More specifically, the ninth pneumatic valve is arranged on a main pipeline of the molecular pump, wherein the main pipeline is communicated with the air outlet end of the zirconium aluminum getter and the air inlet end of the zirconium vanadium iron getter.
The invention also provides a mineral particle 4 He quantification method. The quantitative method is carried out in the quantitative device, and comprises the following steps:
s1, selecting and measuring mineral particles;
s2, vacuumizing the quantifying device through the vacuum treatment system;
s3, heating the mineral particles by the laser heating system so as to enable the mineral particles to release gas;
s4, purifying and enriching the gas by using the purifying and enriching system 4 He; the said 3 He diluting tank toward the 3 He dilution metering tube release 3 He up to the point 3 The pressure of the He dilution quantitative tube is a first preset pressure; the said 4 He standard tank is directed to 4 He standard dosing tube release 4 He up to the point 4 The pressure of the He standard metering tube is a second preset pressure; from the said 3 In He dilution metering tubes 3 He. From the said 4 In He standard metering tubes 4 He. In the gas 4 He forms a mixed gas, and enters the detection analysis system for detection;
s5, calculating the mineral particles according to the detection result of the step S4 4 He content.

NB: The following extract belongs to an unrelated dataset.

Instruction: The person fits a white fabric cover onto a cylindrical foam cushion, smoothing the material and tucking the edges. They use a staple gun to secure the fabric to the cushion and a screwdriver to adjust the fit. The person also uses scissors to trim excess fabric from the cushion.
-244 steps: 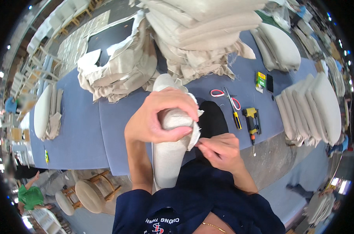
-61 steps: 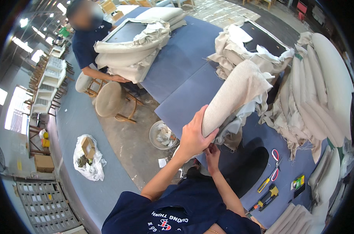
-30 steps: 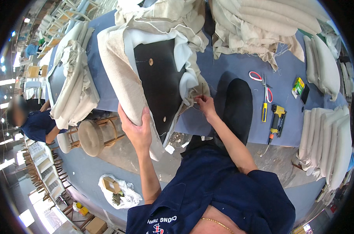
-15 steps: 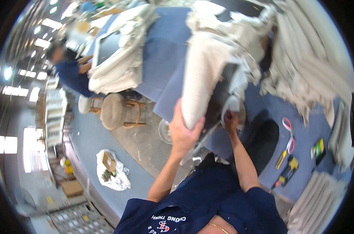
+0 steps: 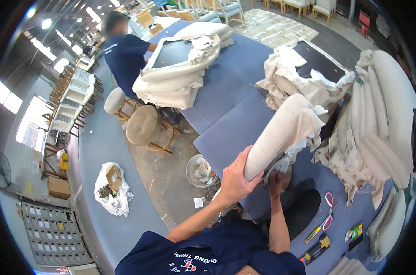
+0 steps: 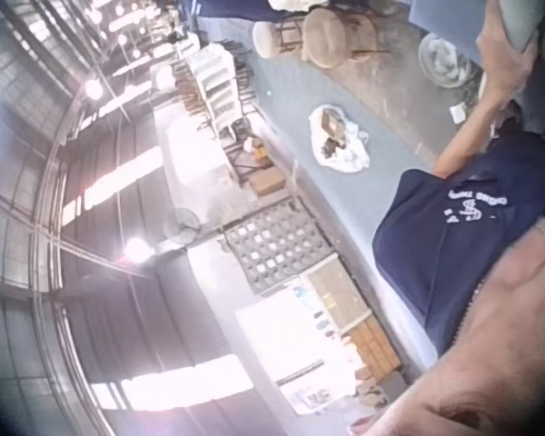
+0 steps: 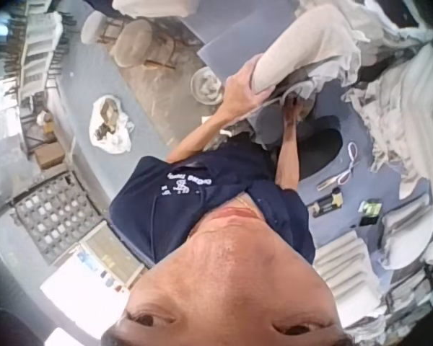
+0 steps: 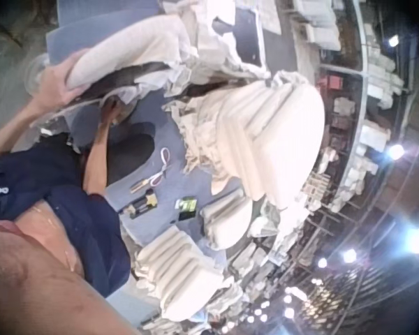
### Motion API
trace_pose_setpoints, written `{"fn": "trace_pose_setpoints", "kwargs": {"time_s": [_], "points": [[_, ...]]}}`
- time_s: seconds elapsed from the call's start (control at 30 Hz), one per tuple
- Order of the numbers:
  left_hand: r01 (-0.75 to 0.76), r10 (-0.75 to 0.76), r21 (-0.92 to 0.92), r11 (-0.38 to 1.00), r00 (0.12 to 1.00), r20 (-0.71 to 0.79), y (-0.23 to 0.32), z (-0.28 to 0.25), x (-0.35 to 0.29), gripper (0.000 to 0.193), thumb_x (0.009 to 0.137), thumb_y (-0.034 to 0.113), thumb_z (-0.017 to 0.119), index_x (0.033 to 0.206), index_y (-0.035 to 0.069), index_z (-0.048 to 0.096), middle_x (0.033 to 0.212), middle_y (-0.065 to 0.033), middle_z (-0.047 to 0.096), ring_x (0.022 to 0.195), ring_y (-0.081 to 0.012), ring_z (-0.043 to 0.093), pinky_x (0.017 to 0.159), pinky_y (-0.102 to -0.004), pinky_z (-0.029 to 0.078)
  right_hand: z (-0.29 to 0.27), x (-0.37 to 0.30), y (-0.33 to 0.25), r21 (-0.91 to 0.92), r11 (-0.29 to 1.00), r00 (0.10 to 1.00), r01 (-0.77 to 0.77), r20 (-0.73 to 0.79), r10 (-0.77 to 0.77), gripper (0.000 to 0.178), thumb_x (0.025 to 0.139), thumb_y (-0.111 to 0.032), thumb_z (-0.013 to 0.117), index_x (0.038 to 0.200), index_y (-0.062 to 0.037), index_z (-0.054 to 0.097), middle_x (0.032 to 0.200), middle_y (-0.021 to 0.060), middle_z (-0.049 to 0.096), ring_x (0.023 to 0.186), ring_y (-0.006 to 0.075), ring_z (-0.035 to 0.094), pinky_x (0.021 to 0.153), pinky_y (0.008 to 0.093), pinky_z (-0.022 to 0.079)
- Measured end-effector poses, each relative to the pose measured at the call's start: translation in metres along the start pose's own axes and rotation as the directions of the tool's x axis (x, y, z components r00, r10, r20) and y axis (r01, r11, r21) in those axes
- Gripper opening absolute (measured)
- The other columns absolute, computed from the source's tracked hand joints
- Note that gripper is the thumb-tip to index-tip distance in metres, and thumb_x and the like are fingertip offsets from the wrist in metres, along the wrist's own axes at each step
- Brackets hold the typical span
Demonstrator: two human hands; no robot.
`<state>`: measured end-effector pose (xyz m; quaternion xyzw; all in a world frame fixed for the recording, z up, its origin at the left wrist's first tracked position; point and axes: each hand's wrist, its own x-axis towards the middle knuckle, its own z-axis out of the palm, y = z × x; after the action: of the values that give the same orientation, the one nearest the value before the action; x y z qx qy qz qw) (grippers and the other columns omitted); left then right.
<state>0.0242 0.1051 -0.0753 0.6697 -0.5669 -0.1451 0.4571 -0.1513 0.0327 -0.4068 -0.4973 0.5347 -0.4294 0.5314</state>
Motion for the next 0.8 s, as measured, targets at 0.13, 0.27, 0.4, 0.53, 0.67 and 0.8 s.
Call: {"fn": "trace_pose_setpoints", "kwargs": {"time_s": [0.13,0.27,0.4,0.53,0.67,0.8], "points": [[0.050,-0.050,-0.002,0.999,0.999,0.016,-0.008,-0.006,-0.002,0.074,0.079,0.022,0.081,0.143,0.004,0.047,0.124,-0.0221,0.067,0.109,-0.0384,0.069,0.090,-0.0416,0.055,-0.022,-0.052,-0.055,0.313,0.948,0.999,-0.054,0.023,0.049,0.020,0.104,-0.023,0.059,0.095,-0.0060,0.064,0.086,-0.0052,0.058,0.075,0.0050,0.048,0.066,0.0233,0.036],[0.021,-0.020,-0.029,0.999,1.000,0.009,-0.009,-0.012,-0.007,0.074,0.080,0.021,0.081,0.143,0.004,0.046,0.122,-0.0220,0.067,0.108,-0.0389,0.069,0.091,-0.0417,0.055,-0.055,-0.064,-0.083,0.491,0.868,0.974,-0.078,-0.146,0.170,0.016,0.103,-0.025,0.063,0.103,-0.0090,0.062,0.086,-0.0044,0.059,0.074,0.0041,0.052,0.067,0.0211,0.041],[0.007,-0.006,-0.059,0.998,1.000,0.021,-0.014,-0.018,-0.027,0.077,0.080,0.019,0.081,0.145,0.002,0.043,0.126,-0.0227,0.063,0.112,-0.0396,0.066,0.093,-0.0427,0.054,-0.060,-0.061,-0.149,0.542,0.836,0.991,0.091,-0.130,-0.024,0.016,0.100,-0.022,0.068,0.099,-0.0081,0.060,0.086,-0.0032,0.058,0.075,0.0041,0.050,0.067,0.0201,0.040],[-0.093,0.091,-0.063,0.994,0.996,-0.025,-0.006,-0.028,-0.019,0.084,0.079,0.018,0.081,0.148,0.000,0.037,0.134,-0.0239,0.056,0.117,-0.0409,0.063,0.094,-0.0443,0.053,-0.053,-0.059,-0.198,0.491,0.857,0.988,0.155,-0.089,-0.128,0.017,0.097,-0.017,0.071,0.103,-0.0055,0.061,0.087,-0.0029,0.057,0.075,0.0046,0.050,0.067,0.0201,0.040],[-0.189,0.182,-0.047,0.981,0.975,-0.124,0.026,-0.036,0.034,0.091,0.076,0.017,0.082,0.150,-0.001,0.032,0.138,-0.0245,0.052,0.118,-0.0424,0.060,0.094,-0.0450,0.053,-0.030,-0.058,-0.248,0.533,0.830,0.987,0.162,-0.081,-0.141,0.025,0.094,-0.015,0.075,0.110,0.0000,0.064,0.088,-0.0025,0.059,0.075,0.0056,0.052,0.069,0.0206,0.042],[-0.271,0.291,0.124,0.955,0.937,-0.194,0.035,-0.034,0.055,0.095,0.073,0.016,0.081,0.151,-0.001,0.031,0.140,-0.0254,0.049,0.120,-0.0444,0.057,0.096,-0.0463,0.051,-0.026,-0.047,-0.266,0.468,0.854,0.970,0.227,-0.035,-0.239,0.026,0.093,-0.014,0.075,0.111,0.0023,0.067,0.093,-0.0008,0.063,0.080,0.0064,0.055,0.071,0.0207,0.043]]}}
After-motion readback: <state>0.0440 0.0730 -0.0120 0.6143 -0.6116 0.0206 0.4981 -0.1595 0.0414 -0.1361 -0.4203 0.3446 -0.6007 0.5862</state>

Specifically, the mineral particles are apatite or zircon.
In detail, step S1 is to observe the crystal form, the degree of breakage, the degree of development of inclusion, cracks, and inclusion of impurities of the mineral particles by using a stereo microscope, and to select 3 to 5 mineral particles having no inclusion or inclusion having a diameter of less than 10 μm, no cracks, and no impurities, and having a height and width of 60 μm or more.

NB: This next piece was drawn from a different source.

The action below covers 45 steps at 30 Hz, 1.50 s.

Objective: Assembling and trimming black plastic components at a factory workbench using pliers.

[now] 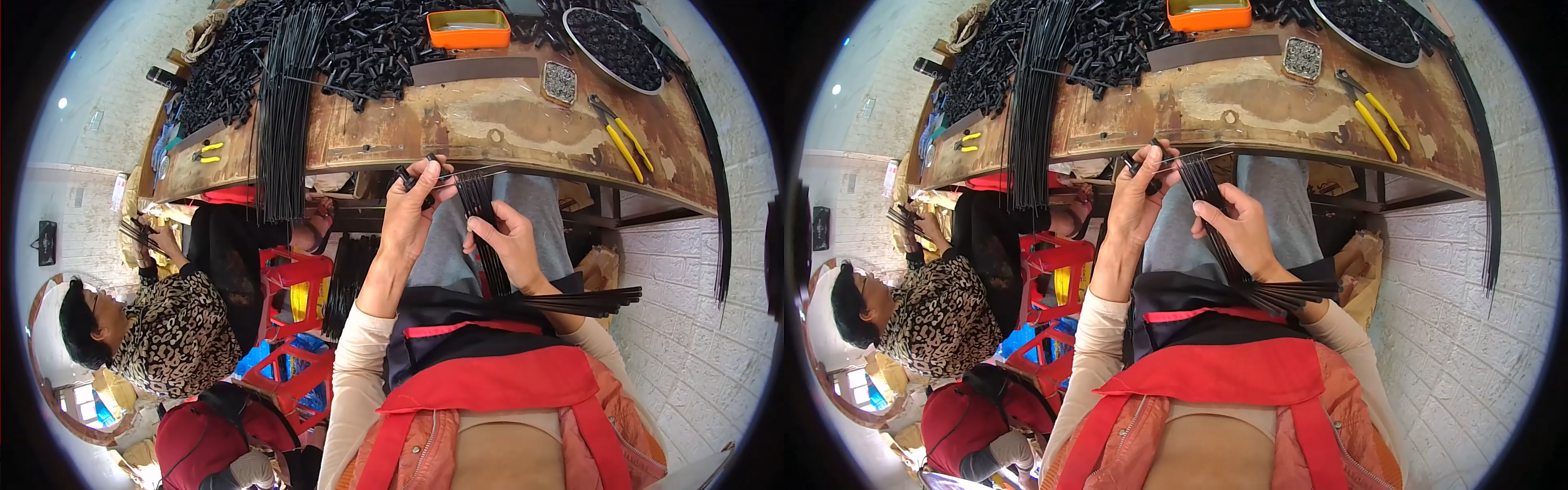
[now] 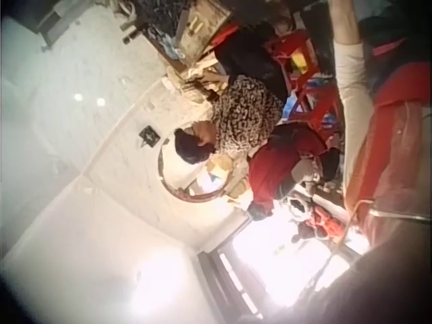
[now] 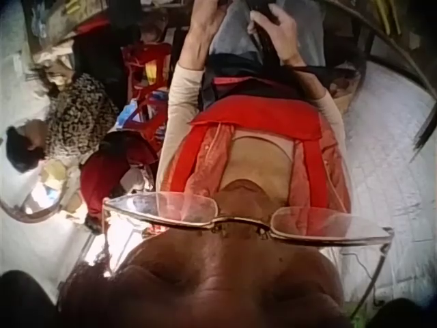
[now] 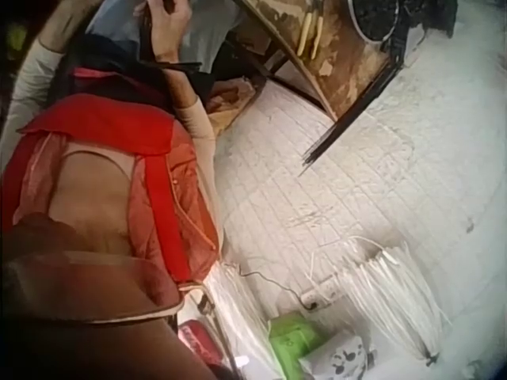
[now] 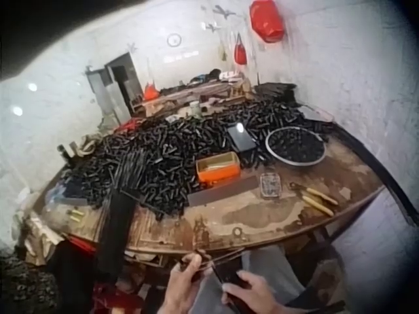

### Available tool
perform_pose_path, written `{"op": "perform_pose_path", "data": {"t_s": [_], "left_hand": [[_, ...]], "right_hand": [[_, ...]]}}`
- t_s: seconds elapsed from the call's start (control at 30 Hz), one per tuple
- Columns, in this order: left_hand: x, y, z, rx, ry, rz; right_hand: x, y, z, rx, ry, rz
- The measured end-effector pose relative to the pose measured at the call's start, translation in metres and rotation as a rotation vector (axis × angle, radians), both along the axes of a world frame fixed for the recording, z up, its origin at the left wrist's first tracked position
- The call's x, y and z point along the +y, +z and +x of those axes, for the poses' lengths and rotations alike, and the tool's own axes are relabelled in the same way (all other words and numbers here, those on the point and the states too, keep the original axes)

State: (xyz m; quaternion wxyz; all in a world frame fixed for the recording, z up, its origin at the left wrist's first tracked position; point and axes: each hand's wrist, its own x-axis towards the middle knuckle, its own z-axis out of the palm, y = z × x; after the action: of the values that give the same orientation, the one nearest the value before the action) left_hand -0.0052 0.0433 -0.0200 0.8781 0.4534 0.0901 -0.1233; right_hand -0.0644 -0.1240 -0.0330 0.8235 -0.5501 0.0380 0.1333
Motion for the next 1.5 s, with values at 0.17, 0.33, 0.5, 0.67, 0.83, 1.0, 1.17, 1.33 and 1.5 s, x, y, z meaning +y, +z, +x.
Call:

More specifically, the quantification method further comprises: by using the said 4 He calibration metering tube and the same 4 He calibration tank pair 4 He standard tanks were calibrated.
More specifically, step S4 includes the steps of:
opening the first electromagnetic valve, and sequentially absorbing non-gases in the gas by the activated carbon cold trap and the zirconium aluminum getter 4 He composition;
opening the fourth pneumatic valve and the second pneumatic valve respectively, the 3 He diluting tank toward the 3 He dilution metering tube release 3 He, described 4 He standard tank is directed to 4 He standard dosing tube release 4 He up to the point 3 The pressure of the He dilution quantitative tube is a first preset pressure, the 4 The pressure of the He standard metering tube is a second preset pressure, the fourth pneumatic valve and the second pneumatic valve are closed, the third pneumatic valve and the first pneumatic valve are opened, and the He standard metering tube is from the following components 3 In He dilution metering tubes 3 He. From the said 4 In He standard metering tubes 4 He. In the gas 4 He forms a mixed gas;
opening the eighth pneumatic valve, and absorbing non-matters in the mixed gas by the zirconium ferrovanadium aspirator 4 He component, and then enters the detection analysis system for detection.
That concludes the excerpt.